◆ **Exercise**: Which lines of the entries below run from the one holding "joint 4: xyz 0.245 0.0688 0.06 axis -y" to the one holding "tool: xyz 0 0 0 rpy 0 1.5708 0", inclusive? Set down exactly those lines and no others.

Saved data entries
****************
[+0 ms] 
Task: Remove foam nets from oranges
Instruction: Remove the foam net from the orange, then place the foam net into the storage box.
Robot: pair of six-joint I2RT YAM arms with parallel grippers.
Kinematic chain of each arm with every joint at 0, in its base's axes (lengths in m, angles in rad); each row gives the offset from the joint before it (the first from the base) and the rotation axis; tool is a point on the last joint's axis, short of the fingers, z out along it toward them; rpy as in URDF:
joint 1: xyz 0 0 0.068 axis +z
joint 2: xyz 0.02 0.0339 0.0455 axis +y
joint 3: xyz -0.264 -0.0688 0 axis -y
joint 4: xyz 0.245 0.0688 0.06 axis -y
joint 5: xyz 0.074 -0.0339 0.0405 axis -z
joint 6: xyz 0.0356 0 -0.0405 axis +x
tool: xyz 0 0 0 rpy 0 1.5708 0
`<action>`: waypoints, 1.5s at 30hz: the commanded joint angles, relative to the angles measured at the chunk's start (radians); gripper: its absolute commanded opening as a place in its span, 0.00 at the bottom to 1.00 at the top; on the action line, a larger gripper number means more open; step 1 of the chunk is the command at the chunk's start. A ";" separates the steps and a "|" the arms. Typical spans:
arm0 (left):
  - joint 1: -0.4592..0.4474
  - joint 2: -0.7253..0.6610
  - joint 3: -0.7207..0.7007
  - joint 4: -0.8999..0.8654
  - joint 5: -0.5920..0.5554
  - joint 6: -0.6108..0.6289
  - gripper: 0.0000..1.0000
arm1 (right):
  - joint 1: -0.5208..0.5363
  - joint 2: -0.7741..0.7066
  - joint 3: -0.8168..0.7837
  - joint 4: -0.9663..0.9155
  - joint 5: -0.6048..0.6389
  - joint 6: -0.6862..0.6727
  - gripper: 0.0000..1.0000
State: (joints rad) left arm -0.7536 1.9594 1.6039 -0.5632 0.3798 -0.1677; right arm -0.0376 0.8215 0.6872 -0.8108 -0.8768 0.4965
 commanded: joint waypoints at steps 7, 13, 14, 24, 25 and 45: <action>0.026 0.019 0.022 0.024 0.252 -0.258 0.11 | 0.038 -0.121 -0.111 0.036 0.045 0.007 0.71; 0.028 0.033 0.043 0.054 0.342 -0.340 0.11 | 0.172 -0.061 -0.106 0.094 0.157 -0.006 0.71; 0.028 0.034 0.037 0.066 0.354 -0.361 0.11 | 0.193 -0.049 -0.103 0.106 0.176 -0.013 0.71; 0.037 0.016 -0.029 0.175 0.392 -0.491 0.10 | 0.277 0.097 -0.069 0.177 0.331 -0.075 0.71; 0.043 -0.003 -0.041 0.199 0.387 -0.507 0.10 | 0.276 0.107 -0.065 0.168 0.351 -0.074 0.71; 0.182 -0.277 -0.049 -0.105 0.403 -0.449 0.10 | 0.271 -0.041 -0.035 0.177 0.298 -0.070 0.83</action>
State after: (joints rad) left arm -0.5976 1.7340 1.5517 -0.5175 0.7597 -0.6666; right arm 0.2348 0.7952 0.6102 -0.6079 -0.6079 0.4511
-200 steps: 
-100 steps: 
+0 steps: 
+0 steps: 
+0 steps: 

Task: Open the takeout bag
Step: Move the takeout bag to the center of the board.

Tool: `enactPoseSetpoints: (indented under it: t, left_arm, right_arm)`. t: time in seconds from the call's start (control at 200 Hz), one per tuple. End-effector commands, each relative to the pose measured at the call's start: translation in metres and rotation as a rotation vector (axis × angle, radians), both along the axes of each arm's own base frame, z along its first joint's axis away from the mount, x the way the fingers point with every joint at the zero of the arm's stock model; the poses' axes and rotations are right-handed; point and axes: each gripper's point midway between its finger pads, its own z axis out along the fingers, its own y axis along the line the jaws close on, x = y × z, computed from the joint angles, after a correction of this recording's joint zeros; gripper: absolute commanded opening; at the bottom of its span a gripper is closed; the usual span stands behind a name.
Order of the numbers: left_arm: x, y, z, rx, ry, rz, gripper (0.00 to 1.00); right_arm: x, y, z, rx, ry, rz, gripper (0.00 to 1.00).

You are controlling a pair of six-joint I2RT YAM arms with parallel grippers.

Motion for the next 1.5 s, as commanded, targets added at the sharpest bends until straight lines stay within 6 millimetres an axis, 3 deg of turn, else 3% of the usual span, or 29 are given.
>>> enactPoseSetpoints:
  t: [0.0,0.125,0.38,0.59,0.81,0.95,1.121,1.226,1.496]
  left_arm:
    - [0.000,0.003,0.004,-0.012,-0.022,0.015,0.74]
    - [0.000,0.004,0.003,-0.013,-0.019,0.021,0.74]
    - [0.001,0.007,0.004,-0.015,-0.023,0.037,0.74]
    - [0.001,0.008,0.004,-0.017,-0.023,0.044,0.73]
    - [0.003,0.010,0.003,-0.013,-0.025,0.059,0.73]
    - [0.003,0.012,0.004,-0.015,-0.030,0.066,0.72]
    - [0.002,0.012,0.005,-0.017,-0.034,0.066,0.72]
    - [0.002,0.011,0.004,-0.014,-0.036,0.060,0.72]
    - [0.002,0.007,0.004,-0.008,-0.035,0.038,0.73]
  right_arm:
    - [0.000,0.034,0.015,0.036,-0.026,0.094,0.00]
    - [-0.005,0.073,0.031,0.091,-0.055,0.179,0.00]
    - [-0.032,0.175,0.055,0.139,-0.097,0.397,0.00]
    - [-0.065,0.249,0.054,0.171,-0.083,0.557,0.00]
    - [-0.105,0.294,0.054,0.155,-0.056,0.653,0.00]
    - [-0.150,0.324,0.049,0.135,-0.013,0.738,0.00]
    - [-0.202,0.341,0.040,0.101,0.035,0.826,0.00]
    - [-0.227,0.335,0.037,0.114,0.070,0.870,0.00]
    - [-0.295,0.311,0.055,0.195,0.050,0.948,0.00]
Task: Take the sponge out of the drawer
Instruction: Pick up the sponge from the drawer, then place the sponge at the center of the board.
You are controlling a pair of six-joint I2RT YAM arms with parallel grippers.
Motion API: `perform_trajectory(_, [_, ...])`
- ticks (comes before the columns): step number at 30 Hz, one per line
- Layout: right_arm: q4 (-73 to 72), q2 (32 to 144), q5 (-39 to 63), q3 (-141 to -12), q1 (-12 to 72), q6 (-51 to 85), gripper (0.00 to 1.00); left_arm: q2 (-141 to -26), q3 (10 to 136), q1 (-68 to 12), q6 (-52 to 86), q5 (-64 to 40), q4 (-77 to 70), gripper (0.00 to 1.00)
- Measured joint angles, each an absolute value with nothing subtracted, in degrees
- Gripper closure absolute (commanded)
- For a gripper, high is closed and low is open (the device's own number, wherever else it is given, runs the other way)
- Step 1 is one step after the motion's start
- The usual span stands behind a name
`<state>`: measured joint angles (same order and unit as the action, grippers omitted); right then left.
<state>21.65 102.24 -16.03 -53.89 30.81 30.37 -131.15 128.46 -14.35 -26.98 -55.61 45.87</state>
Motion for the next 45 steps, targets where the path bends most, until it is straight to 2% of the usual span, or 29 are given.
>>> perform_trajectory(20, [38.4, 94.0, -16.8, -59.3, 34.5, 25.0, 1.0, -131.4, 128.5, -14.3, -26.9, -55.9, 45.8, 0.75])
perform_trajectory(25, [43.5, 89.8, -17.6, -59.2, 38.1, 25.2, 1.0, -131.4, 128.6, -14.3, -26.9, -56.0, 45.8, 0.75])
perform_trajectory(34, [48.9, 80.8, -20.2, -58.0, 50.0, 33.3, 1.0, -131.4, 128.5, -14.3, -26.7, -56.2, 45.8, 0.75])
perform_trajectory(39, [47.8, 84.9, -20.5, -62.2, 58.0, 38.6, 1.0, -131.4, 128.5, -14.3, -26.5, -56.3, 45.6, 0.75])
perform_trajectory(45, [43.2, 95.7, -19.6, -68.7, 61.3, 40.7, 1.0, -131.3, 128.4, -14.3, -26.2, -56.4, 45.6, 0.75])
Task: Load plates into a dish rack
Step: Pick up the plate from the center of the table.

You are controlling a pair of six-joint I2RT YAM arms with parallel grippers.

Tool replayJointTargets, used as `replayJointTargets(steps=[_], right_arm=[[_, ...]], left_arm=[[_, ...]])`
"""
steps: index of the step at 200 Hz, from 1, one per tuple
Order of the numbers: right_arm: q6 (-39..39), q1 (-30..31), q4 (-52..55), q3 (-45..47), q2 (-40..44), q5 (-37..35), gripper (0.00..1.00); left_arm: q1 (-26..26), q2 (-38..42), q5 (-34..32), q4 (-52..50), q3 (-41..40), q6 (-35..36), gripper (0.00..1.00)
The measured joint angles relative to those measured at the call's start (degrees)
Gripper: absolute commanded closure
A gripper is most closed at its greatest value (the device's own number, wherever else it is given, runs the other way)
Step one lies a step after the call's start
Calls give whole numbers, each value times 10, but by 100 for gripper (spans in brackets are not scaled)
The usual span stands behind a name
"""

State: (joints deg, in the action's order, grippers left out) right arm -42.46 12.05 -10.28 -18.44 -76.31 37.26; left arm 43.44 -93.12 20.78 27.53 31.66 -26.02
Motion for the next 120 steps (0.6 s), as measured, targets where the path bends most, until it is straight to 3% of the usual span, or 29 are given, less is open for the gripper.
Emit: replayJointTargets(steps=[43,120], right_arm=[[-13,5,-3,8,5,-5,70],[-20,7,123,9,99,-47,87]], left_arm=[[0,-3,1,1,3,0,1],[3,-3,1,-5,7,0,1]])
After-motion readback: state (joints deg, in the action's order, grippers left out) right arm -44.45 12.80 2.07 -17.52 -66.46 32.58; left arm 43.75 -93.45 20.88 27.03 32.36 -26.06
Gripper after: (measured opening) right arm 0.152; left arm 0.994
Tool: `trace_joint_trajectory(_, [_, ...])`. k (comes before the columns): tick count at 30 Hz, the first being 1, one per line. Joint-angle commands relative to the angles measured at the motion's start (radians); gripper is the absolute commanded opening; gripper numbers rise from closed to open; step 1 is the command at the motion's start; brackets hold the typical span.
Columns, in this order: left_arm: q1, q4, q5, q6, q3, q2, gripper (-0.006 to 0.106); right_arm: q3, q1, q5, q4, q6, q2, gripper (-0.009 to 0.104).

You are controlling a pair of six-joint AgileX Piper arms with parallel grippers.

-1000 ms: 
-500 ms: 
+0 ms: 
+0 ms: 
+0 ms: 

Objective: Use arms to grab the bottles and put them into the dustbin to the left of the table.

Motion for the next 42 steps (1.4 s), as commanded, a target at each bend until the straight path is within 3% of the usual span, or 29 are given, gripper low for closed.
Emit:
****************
◆ **Written answer**:
joint 4: xyz 0.245 0.0688 0.06 axis -y
joint 5: xyz 0.074 -0.0339 0.0405 axis -z
joint 6: xyz 0.0356 0 -0.0405 axis +x
tool: xyz 0 0 0 rpy 0 1.5708 0

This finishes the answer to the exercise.